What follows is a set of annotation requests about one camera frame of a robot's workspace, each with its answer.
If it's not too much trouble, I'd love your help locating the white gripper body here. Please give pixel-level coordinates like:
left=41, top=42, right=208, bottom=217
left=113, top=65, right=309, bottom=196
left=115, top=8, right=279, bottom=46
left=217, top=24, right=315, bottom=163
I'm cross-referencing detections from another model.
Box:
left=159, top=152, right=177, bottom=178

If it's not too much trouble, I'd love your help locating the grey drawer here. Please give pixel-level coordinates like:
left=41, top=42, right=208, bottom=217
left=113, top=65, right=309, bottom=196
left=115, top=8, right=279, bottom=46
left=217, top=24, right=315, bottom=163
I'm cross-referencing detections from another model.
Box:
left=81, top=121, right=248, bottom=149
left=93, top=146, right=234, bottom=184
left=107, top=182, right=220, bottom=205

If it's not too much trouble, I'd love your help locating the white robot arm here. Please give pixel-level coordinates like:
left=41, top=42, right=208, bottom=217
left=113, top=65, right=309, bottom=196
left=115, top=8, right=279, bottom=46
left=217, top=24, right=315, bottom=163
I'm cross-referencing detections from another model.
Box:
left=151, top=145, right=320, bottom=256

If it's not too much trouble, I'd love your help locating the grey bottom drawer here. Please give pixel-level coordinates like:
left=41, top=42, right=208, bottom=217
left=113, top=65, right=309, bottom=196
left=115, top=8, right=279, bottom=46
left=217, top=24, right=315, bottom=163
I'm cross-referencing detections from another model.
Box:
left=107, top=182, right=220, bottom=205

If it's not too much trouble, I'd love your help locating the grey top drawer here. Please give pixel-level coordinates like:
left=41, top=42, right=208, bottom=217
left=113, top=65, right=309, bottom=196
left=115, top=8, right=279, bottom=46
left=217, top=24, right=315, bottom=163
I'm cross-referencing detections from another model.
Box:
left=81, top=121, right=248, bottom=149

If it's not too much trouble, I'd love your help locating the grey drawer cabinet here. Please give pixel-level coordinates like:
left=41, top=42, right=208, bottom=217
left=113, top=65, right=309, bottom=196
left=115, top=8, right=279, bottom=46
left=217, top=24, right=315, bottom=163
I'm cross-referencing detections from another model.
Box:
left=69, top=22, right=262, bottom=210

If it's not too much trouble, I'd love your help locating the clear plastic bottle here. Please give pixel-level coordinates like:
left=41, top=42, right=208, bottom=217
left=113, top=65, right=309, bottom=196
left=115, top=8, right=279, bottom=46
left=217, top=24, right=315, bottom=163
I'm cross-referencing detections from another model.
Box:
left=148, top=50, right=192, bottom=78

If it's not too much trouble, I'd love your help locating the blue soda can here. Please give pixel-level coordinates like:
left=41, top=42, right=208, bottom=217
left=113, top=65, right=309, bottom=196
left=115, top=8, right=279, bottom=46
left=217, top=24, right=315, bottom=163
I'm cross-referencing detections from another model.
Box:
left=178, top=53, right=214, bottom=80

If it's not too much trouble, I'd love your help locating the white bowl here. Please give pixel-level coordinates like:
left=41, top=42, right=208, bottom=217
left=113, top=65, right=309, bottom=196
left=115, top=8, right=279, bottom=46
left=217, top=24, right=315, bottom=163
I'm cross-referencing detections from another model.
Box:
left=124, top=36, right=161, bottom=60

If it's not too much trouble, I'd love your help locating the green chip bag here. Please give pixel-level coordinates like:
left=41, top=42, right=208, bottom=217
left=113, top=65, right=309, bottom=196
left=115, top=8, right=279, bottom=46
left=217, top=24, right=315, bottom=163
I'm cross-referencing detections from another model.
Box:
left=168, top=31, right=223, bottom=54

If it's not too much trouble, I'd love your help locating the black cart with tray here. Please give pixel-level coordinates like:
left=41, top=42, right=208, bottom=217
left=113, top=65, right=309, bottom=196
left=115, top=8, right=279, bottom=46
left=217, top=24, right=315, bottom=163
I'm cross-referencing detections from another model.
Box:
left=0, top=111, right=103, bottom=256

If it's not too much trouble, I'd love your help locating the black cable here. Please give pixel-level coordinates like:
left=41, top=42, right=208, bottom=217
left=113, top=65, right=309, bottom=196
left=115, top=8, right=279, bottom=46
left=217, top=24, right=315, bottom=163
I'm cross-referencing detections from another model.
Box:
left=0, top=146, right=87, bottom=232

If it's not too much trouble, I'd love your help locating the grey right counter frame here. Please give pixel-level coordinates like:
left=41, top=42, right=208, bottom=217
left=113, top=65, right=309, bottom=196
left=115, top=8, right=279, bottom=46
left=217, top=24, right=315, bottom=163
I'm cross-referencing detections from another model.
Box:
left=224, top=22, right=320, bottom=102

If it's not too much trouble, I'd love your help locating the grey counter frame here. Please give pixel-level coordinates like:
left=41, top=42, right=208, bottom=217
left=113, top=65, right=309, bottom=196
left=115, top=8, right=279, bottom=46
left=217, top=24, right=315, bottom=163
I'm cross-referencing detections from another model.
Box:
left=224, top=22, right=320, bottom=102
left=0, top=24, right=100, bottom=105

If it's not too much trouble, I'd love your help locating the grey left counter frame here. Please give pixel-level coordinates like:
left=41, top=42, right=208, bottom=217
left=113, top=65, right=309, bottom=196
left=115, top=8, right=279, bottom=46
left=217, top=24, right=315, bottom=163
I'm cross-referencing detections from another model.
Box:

**Task item:**
Find every line in the records that has the word "with". Then report the count alone.

**Reply to the task:**
2